Cluster analysis divides data
into groups that are meaningful or serve a purpose. The basic idea is to
identify characteristics that seem to be common across groups within the data
and also differentiates different groups. Essentially the outcome of a cluster
analysis results in data groups that have the greatest similarity of key
characteristics within the group but are dissimilar across groups. For
example, Toyota Camry buyers may share common demographics or psychographics
which will be different from Lexus buyers.
Clustering is a critical
component of a segmented marketing strategy.
This is useful in identifying
similar groups that can be targeted separately in advertising and promotions.
These groups are called clusters and individuals are assigned to a cluster
based on their how close their values on different profiling variables are to
the cluster average or ‘center’.
The graph below
demonstrates how stores, outlets, dealerships or hotel locations can be clustered based on demographic structure and
performance.

A common
application is. assigning similar customers to groups based on their profile
on different variables like age, income, geographic location, gender, family
size and education.
Cluster Analysis Approaches
Partitional: Partitional Cluster Analysis
directly divides data into disjoint groups- it doesn't consider subsets or
groups within clusters.

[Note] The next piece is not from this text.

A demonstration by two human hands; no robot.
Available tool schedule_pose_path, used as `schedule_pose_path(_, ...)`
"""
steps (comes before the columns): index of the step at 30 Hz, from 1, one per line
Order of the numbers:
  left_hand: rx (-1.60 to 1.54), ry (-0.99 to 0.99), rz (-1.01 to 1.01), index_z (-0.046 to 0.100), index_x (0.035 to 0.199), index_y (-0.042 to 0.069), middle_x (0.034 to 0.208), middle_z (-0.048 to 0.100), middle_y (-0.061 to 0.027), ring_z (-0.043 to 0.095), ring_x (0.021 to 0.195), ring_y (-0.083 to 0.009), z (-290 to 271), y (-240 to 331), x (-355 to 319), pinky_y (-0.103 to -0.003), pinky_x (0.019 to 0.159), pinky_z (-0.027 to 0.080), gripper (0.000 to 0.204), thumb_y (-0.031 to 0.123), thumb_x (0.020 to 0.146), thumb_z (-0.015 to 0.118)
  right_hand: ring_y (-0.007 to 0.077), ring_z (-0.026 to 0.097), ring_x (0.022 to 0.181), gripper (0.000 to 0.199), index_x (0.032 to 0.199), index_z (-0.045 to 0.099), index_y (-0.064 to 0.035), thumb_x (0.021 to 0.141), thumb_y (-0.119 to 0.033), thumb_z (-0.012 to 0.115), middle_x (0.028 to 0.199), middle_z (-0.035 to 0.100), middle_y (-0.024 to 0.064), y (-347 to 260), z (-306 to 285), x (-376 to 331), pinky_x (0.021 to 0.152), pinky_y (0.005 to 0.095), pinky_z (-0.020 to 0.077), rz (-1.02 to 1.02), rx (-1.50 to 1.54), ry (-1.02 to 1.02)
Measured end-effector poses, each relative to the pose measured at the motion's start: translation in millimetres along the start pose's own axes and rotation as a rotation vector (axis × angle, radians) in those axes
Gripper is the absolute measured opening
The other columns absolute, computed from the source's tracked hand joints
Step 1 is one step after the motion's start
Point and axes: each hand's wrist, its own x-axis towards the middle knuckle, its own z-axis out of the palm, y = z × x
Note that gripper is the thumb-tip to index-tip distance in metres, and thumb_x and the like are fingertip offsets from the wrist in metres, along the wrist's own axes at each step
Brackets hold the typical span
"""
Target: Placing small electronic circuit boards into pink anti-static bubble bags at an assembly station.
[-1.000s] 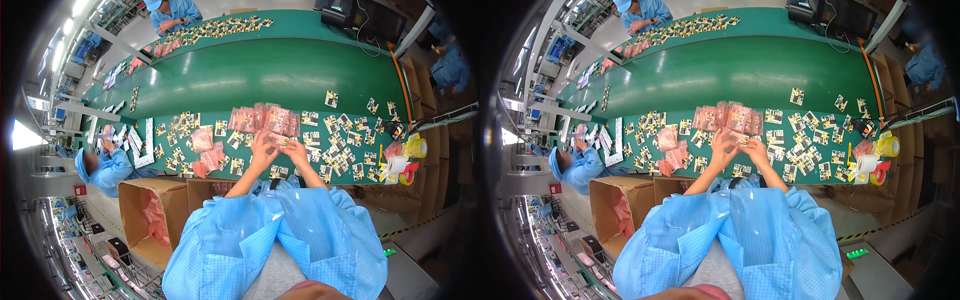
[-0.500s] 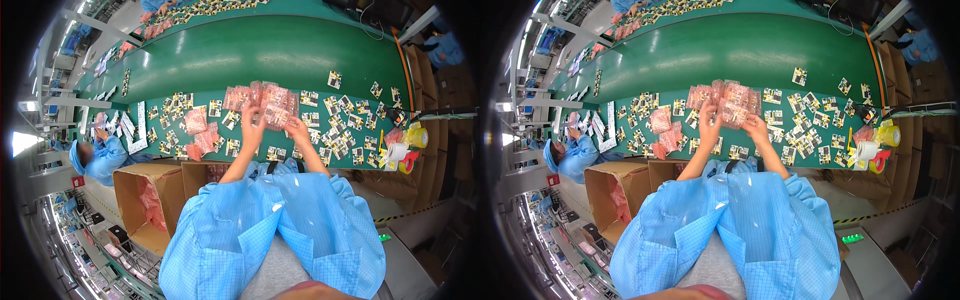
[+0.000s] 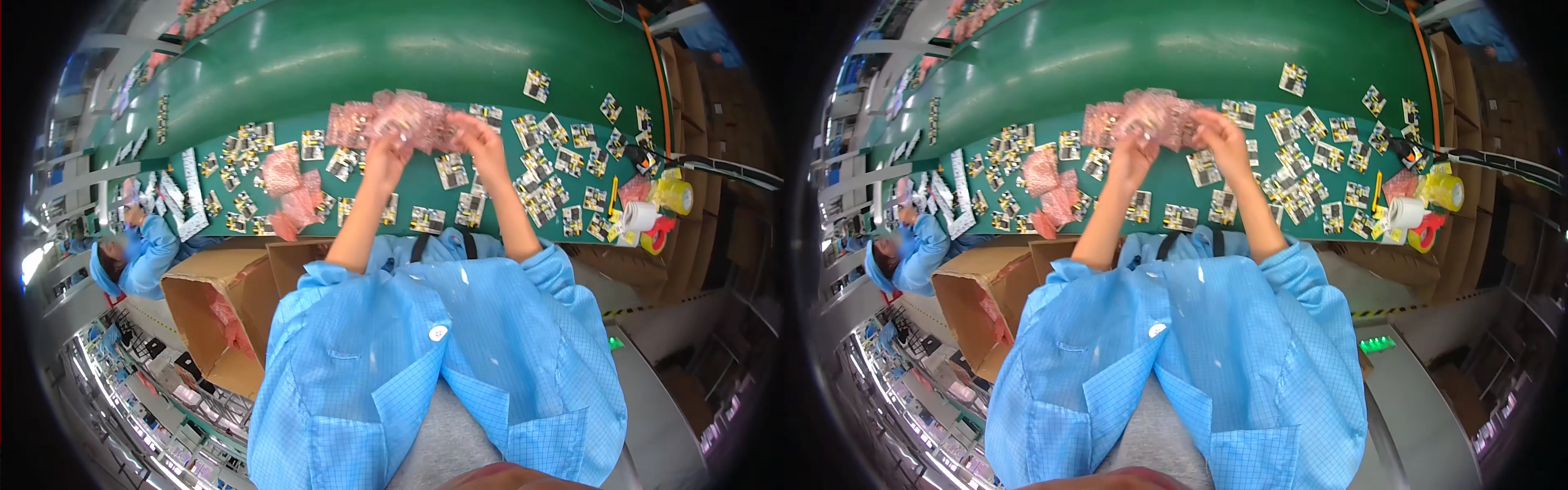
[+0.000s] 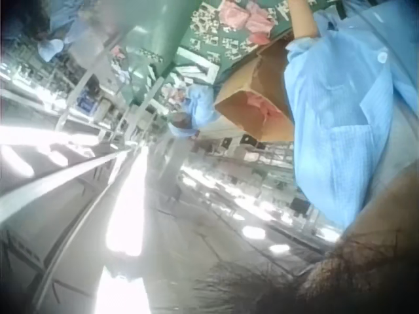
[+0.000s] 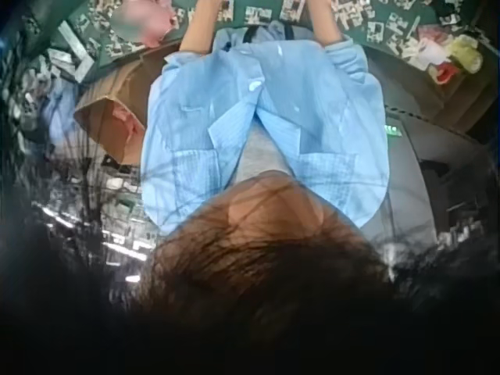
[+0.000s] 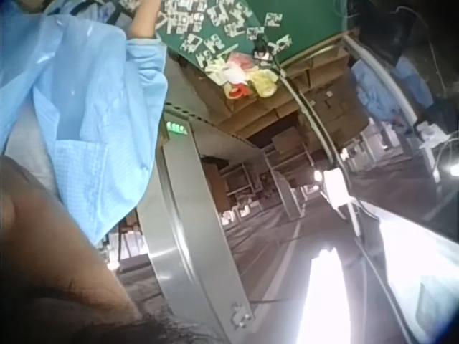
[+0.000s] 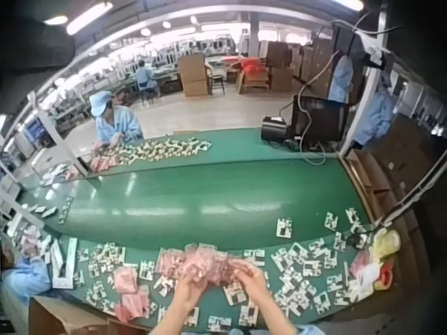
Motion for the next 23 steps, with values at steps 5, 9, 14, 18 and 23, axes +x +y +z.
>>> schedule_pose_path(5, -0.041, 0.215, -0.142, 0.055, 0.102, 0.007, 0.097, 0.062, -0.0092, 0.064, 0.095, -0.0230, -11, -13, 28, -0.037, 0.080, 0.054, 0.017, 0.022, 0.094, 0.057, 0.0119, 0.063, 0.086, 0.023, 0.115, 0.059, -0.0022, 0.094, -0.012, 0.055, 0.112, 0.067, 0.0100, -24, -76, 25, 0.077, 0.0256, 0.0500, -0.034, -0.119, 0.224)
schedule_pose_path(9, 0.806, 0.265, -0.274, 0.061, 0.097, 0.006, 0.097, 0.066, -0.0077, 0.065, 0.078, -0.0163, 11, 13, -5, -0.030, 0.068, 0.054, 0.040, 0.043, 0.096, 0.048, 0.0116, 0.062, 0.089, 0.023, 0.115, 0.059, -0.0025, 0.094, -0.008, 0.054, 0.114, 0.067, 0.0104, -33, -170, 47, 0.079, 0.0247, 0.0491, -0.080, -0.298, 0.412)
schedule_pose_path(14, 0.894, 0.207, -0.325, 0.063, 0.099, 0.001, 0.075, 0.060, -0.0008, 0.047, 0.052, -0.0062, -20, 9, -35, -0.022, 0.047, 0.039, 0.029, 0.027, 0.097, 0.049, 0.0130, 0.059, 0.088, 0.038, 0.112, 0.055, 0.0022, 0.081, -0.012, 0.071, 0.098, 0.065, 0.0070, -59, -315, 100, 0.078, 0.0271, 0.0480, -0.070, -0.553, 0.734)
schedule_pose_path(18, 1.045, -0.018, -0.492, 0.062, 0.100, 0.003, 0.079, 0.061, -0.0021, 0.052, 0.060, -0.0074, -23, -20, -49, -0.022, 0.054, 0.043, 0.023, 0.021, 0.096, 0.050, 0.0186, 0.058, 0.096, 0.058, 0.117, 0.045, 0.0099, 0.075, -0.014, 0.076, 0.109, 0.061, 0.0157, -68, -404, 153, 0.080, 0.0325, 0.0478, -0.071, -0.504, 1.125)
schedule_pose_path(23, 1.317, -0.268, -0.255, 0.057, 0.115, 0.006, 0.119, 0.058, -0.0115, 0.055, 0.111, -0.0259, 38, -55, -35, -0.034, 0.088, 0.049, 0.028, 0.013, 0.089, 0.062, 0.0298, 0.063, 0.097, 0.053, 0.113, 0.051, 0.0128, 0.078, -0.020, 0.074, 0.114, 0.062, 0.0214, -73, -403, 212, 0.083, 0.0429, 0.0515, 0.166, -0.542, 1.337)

The "K-Means" algorithm is a common partitional
clustering approach that attempts to divide n datapoints to K
clusters. This is an iterative process, which starts with 2 assumptions- the
number of clusters and their initial means for each clustering factor (the
variables on the basis of which clustering will be done). The means may be
randomly picked or explicitly provided based on prior beliefs. The algorithm
then proceeds to assign each datapoint to the nearest mean (by minimizing the
Euclidean distance or the sum of the squared distances across all clustering
factors). Once all datapoints are assigned, cluster means are recalculated
based on the datapoints they now contain and the assignment process is
repeated, means recalculated and so on until the means do not change between
iterations, at this point the algorithm would be considered to have converged.
Partitional Clusters are also typically exclusive or "Hard" clusters- clusters
are mutually exclusive and one point cannot be in two clusters at the same
time.
Hierarchical:
Hierarchical clusters do not consider clusters as disjoint but rather as
forming a hierarchy, almost like a tree (actually a dendrogram)- at the lowest
level, every point can potentially form it's own cluster, at the highest
point, all points fall into one cluster. Hierarchical Cluster Analysis falls
into two broad classes:
Agglomerative:
Starts with each point as it's own cluster and progressively merges the two
closest clusters together, forming a hierarchy, until you reach the "top of
the tree" where all points fall into a single cluster.
Divisive:
You start at the "top of the tree", with all points in one cluster and
progressively divide datapoints into clusters. The first split involves
separating out the datapoint that is farthest from the mean of the remaining
points and then other points that are closer to this point than to the "centroid"
of the other points are assigned to this new cluster. The two new clusters
thus created are further separated into sets of two using the same process and
so on until every single point becomes its own cluster- this will be the
"root" of the tree.
Hierarchical
clusters are "exclusive" within each level of the dendrogram or "tree".
Fuzzy Clusters: Not all clustering
approaches are exclusive or hard- in Fuzzy clustering a data point can belong
to two clusters at the same time. A common technique of Fuzzy clustering is
the C-Means algorithm, where a point belongs to a cluster with some
probability, and the centroid of the cluster is the probability weighted
average of all the points. Fuzzy clusters aren't uncommon in business- for
instance segmenting consumers into disjoint clusters for marketing purposes
may not be optimal- different marketing programs may require different cluster
structure. For instance a heavily income based cluster structure may be best
for price promotion programs, whereas an ethnographics or psychographics
weighted clustering structure may be optimal for advertising programs. Fuzzy
clustering would provide an efficient approach to combining these different
purposes.